• PROVIDED ENTRIES:
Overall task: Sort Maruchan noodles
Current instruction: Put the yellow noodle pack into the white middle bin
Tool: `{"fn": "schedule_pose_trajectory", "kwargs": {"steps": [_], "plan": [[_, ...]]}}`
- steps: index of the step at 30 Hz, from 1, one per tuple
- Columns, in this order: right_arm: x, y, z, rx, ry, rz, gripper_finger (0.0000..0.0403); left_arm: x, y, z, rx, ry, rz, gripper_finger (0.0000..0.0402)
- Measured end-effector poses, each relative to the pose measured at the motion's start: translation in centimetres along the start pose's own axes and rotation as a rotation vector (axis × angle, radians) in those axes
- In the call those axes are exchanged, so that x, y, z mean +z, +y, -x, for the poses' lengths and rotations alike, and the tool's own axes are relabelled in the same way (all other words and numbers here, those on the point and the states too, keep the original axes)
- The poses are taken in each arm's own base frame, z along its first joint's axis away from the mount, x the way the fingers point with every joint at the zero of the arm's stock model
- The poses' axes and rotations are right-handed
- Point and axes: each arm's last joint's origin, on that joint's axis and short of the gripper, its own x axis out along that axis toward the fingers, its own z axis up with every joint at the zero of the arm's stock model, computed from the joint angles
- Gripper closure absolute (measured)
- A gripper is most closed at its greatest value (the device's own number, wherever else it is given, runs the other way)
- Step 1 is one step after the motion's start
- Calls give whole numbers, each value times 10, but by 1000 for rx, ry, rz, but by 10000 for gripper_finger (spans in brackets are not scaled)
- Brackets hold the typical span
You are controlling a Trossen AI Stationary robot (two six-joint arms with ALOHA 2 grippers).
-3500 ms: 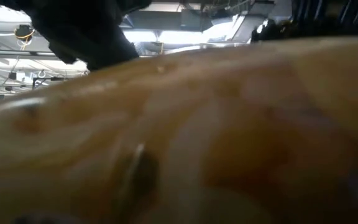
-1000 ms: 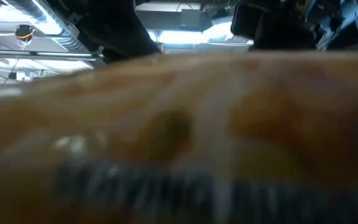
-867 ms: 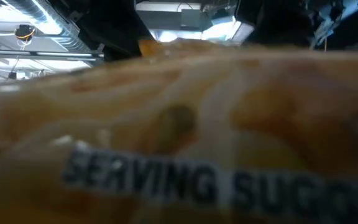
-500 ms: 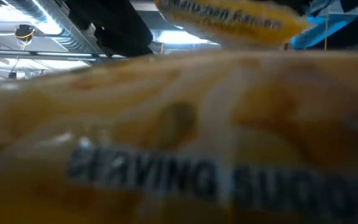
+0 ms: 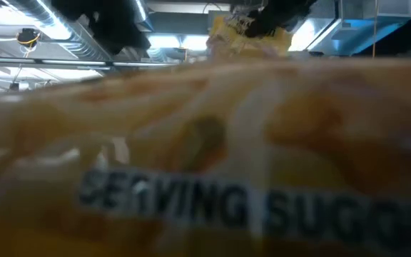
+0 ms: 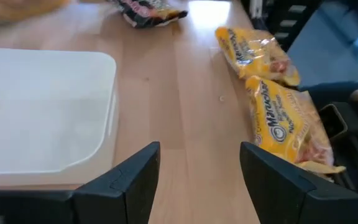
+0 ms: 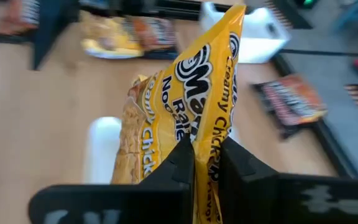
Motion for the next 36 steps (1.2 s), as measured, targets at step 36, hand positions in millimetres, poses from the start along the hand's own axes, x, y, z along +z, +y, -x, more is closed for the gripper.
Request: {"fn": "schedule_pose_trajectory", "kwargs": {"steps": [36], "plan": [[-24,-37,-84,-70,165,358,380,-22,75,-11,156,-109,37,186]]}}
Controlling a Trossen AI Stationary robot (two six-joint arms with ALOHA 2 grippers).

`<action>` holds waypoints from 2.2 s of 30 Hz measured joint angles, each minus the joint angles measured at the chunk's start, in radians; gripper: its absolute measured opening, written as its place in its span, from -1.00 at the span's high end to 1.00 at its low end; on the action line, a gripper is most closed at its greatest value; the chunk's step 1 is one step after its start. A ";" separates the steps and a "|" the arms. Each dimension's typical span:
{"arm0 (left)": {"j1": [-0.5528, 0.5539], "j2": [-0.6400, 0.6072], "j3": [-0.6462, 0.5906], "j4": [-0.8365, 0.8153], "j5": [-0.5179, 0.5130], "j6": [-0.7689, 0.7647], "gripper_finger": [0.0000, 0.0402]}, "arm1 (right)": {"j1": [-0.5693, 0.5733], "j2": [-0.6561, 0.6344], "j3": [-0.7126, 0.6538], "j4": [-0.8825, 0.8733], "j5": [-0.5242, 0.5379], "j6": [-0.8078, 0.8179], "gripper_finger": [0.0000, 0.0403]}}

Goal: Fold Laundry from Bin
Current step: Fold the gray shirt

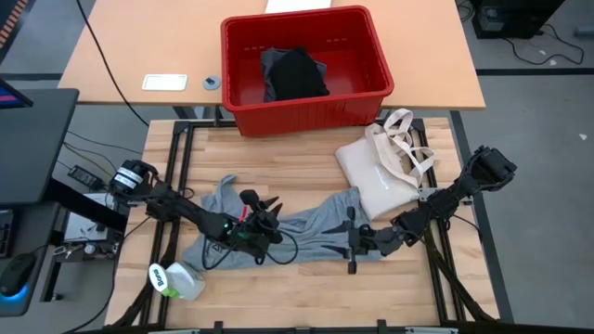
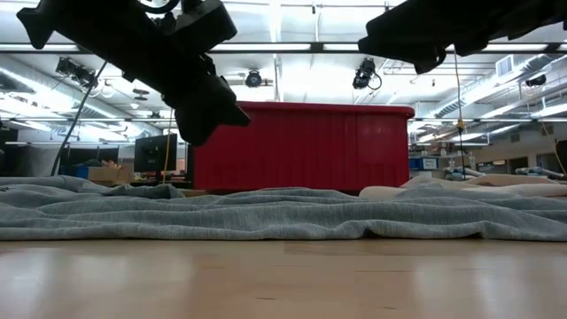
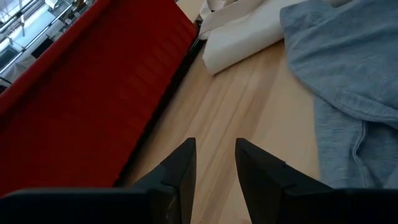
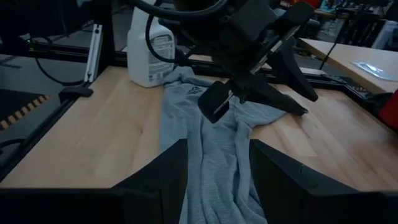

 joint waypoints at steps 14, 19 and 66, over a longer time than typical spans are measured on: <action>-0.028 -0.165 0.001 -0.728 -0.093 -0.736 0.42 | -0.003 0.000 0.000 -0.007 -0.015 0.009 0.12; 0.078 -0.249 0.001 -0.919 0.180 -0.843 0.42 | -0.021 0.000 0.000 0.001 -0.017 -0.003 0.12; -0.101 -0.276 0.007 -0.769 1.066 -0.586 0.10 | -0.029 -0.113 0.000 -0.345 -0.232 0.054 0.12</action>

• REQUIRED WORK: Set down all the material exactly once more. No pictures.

• WRITTEN RESPONSE:
Overall task: Sort Maruchan noodles
Current instruction: Put the yellow noodle pack into the white middle bin
Tool: `{"fn": "schedule_pose_trajectory", "kwargs": {"steps": [_], "plan": [[_, ...]]}}`
- steps: index of the step at 30 Hz, from 1, one per tuple
- Columns, in this order: right_arm: x, y, z, rx, ry, rz, gripper_finger (0.0000..0.0403); left_arm: x, y, z, rx, ry, rz, gripper_finger (0.0000..0.0402)
- Measured end-effector poses, each relative to the pose measured at the motion's start: translation in centimetres along the start pose's own axes and rotation as a rotation vector (axis × angle, radians) in those axes
- In the call those axes are exchanged, so that x, y, z mean +z, +y, -x, for the poses' lengths and rotations alike, and the tool's own axes are relabelled in the same way (all other words and numbers here, those on the point and the states too, keep the original axes)
- The poses are taken in each arm's own base frame, z along its first joint's axis away from the mount, x the way the fingers point with every joint at the zero of the arm's stock model
- The poses' axes and rotations are right-handed
- Point and axes: each arm's last joint's origin, on that joint's axis and short of the gripper, its own x axis out along that axis toward the fingers, its own z axis up with every joint at the zero of the arm's stock model, computed from the joint angles
- Gripper closure absolute (measured)
- A gripper is most closed at its greatest value (the device's own number, wherever else it is given, runs the other way)
- Step 1 is one step after the motion's start
- Calls give whole numbers, each value times 10, but by 1000 for rx, ry, rz, but by 10000 for gripper_finger (spans in brackets are not scaled)
- Brackets hold the typical span
You are controlling a Trossen AI Stationary robot (two six-joint arms with ALOHA 2 grippers).
-3500 ms: 
-1000 ms: 
-867 ms: 
-500 ms: 
+0 ms: 
+0 ms: 
+0 ms: 
Motion for the next 36 steps (1.2 s), as measured, targets at step 36, hand positions in millimetres, poses from the start along the hand's own axes, x, y, z along +z, +y, -x, more is closed for the gripper.
Request: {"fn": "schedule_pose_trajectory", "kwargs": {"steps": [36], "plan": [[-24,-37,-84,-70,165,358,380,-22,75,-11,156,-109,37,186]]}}
Controlling a Trossen AI Stationary robot (two six-joint arms with ALOHA 2 grippers).

`<action>` holds waypoints from 2.2 s of 30 Hz measured joint angles, each minus the joint angles measured at the chunk's start, in radians; gripper: its absolute measured opening, written as its place in its span, from -1.00 at the span's high end to 1.00 at its low end; on the action line, a gripper is most closed at its greatest value; the chunk's step 1 is one step after its start. A ";" separates the steps and a "|" the arms. Each dimension's typical span:
{"arm0 (left)": {"j1": [-0.5528, 0.5539], "j2": [-0.6400, 0.6072], "j3": [-0.6462, 0.5906], "j4": [-0.8365, 0.8153], "j5": [-0.5179, 0.5130], "j6": [-0.7689, 0.7647], "gripper_finger": [0.0000, 0.0402]}, "arm1 (right)": {"j1": [-0.5693, 0.5733], "j2": [-0.6561, 0.6344], "j3": [-0.7126, 0.6538], "j4": [-0.8825, 0.8733], "j5": [-0.5242, 0.5379], "j6": [-0.8078, 0.8179], "gripper_finger": [0.0000, 0.0403]}}

Goal: Fold Laundry from Bin
Current step: Fold the gray shirt


 joint waypoints at steps 14, 19 and 66, over a longer time than typical spans are measured on: <action>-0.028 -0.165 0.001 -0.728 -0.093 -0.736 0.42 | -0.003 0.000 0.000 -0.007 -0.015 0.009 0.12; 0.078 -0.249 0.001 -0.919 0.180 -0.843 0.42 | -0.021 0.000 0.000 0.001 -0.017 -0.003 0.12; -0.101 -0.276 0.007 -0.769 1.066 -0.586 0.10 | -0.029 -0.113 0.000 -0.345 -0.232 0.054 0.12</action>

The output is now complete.